### Exercise
Wherever the string "written" shows up in the records below, return that line.

Data items
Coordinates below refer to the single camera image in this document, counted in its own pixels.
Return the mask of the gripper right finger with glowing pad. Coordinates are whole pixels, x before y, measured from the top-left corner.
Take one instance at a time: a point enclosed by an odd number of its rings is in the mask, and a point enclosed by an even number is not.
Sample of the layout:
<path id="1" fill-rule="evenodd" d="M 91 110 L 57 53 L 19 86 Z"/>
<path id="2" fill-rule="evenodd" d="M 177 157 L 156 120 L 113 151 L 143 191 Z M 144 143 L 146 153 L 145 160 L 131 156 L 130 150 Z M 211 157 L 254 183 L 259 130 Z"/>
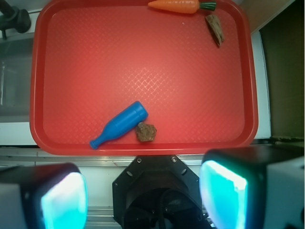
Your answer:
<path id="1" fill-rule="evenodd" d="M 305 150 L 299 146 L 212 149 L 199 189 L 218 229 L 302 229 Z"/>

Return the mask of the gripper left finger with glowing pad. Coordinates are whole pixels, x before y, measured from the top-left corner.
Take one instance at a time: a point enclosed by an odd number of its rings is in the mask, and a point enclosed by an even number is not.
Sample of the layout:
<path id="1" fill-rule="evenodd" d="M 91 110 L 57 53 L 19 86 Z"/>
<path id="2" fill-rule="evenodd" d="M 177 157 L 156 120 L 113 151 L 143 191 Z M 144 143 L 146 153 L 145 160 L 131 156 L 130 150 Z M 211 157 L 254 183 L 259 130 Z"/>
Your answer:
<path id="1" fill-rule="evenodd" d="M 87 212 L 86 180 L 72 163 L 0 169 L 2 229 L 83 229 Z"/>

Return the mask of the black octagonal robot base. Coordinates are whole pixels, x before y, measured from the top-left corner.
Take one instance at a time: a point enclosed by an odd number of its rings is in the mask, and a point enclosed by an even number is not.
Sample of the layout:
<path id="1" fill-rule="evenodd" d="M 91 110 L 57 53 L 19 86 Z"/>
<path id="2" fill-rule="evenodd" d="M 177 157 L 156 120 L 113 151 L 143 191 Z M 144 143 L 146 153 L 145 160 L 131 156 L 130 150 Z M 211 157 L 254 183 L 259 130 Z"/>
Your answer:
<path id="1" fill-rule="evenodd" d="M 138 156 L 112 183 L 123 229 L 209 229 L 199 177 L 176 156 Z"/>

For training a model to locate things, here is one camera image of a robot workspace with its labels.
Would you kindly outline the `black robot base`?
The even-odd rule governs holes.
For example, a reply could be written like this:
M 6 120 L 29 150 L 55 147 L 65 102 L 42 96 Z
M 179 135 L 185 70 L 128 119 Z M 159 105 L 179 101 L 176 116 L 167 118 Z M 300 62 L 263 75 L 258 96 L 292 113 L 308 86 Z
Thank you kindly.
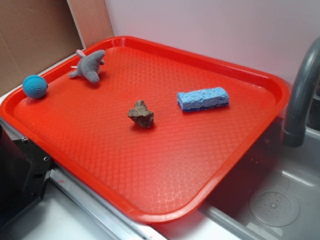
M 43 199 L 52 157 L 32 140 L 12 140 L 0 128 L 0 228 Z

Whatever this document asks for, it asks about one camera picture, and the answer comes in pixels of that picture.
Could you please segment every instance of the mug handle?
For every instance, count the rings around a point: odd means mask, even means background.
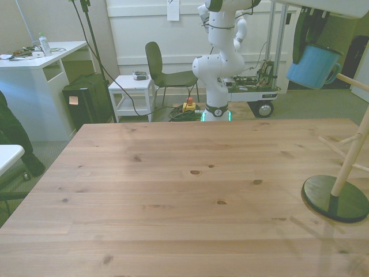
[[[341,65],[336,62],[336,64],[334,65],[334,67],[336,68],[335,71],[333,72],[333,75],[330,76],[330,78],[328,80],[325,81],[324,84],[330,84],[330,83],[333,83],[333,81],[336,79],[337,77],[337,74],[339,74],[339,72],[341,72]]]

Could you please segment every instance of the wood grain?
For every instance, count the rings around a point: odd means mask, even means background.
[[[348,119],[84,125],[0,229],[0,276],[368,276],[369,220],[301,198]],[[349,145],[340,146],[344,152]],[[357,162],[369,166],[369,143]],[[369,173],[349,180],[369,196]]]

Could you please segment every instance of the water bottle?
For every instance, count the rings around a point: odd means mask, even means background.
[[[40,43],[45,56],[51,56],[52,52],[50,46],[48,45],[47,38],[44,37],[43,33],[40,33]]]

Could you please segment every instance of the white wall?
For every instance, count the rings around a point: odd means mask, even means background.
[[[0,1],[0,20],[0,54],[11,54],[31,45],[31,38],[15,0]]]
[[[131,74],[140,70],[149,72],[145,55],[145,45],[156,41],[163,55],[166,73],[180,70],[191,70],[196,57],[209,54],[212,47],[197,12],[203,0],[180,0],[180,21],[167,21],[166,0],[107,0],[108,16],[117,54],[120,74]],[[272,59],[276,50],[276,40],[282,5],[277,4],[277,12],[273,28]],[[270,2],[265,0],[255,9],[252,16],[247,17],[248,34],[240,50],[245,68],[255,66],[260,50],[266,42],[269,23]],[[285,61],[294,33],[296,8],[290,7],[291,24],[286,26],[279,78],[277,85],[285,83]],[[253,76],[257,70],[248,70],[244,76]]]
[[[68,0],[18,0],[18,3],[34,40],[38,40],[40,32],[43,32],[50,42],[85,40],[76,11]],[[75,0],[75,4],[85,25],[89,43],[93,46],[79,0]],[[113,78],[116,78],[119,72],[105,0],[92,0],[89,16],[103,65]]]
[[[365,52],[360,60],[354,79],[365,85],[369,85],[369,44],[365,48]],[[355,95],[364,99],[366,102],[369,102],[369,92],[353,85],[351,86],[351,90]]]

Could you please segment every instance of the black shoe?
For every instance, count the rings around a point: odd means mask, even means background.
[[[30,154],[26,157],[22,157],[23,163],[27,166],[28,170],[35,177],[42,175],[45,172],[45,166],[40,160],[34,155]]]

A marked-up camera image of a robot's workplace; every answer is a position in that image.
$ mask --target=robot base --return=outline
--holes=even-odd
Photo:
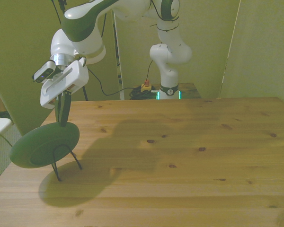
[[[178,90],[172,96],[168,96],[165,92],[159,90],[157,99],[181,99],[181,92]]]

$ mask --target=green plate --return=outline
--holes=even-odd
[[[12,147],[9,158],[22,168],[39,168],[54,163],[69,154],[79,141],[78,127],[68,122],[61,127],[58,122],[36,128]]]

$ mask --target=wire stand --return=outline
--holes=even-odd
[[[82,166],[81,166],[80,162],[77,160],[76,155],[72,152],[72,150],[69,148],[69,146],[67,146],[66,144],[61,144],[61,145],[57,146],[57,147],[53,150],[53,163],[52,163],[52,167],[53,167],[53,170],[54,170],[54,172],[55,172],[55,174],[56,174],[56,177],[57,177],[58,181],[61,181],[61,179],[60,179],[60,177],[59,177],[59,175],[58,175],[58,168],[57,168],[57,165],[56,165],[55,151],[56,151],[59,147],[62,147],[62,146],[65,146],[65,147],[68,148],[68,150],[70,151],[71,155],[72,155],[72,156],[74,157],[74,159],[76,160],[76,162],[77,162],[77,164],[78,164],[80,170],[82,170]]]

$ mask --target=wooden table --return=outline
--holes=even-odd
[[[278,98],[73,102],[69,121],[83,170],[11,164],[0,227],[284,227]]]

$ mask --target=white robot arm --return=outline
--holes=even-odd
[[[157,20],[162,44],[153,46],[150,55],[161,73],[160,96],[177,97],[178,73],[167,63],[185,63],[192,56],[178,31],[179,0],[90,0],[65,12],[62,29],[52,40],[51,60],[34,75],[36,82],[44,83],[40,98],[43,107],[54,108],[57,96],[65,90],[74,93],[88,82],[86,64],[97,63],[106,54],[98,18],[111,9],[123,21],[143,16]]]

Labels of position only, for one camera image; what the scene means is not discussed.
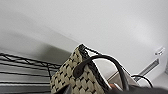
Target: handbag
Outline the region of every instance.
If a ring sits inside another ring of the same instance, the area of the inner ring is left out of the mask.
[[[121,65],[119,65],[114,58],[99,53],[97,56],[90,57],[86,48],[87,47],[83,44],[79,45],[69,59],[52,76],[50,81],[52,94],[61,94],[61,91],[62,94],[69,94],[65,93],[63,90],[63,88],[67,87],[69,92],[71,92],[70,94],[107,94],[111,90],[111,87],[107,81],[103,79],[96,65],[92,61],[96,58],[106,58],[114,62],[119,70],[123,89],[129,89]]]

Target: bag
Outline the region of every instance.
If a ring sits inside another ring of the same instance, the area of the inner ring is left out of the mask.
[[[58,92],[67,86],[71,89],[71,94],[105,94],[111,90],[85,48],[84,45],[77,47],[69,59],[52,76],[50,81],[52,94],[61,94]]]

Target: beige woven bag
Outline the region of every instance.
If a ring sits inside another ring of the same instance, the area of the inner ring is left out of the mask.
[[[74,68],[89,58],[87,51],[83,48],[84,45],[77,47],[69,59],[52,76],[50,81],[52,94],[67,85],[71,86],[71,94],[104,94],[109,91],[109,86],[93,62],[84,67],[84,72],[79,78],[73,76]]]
--
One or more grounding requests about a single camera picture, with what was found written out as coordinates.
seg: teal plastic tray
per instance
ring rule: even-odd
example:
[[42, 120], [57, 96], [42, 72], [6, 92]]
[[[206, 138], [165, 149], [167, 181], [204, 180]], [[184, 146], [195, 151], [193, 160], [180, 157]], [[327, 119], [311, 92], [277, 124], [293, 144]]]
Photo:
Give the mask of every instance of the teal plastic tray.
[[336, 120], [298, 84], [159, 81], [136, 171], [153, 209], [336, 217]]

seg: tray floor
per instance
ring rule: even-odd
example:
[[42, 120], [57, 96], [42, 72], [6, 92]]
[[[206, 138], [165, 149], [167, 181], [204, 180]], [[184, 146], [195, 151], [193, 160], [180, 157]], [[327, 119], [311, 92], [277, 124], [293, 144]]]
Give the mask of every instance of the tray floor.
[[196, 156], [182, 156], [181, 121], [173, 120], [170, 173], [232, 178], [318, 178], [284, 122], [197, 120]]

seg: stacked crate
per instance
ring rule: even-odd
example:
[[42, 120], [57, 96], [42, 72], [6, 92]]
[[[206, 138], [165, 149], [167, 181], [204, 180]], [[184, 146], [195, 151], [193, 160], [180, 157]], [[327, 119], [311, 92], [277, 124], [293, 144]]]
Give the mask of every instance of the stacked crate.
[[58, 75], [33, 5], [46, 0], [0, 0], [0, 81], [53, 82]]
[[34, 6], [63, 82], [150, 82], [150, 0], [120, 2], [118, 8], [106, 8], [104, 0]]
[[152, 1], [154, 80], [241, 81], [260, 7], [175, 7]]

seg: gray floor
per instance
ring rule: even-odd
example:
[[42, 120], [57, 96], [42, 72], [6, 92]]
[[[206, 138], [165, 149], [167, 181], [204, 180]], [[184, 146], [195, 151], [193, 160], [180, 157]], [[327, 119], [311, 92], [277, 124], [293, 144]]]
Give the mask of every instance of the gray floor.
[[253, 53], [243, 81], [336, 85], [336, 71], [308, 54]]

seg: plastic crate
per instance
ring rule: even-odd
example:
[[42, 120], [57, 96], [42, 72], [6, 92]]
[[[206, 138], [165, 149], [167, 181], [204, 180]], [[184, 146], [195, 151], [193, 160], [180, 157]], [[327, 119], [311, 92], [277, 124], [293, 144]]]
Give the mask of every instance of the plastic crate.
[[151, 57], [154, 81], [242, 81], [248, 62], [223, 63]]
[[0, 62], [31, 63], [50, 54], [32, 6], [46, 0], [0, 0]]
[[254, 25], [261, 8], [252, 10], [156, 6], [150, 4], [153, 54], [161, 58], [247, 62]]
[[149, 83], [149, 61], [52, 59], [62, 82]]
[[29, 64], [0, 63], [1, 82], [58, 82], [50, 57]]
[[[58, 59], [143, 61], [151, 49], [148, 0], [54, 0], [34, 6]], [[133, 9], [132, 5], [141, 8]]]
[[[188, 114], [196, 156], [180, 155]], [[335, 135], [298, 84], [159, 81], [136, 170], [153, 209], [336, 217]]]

### Output for this exercise
For example, a reply could be written like this:
One or more grounding requests about a single camera picture, with what was found written out as coordinates.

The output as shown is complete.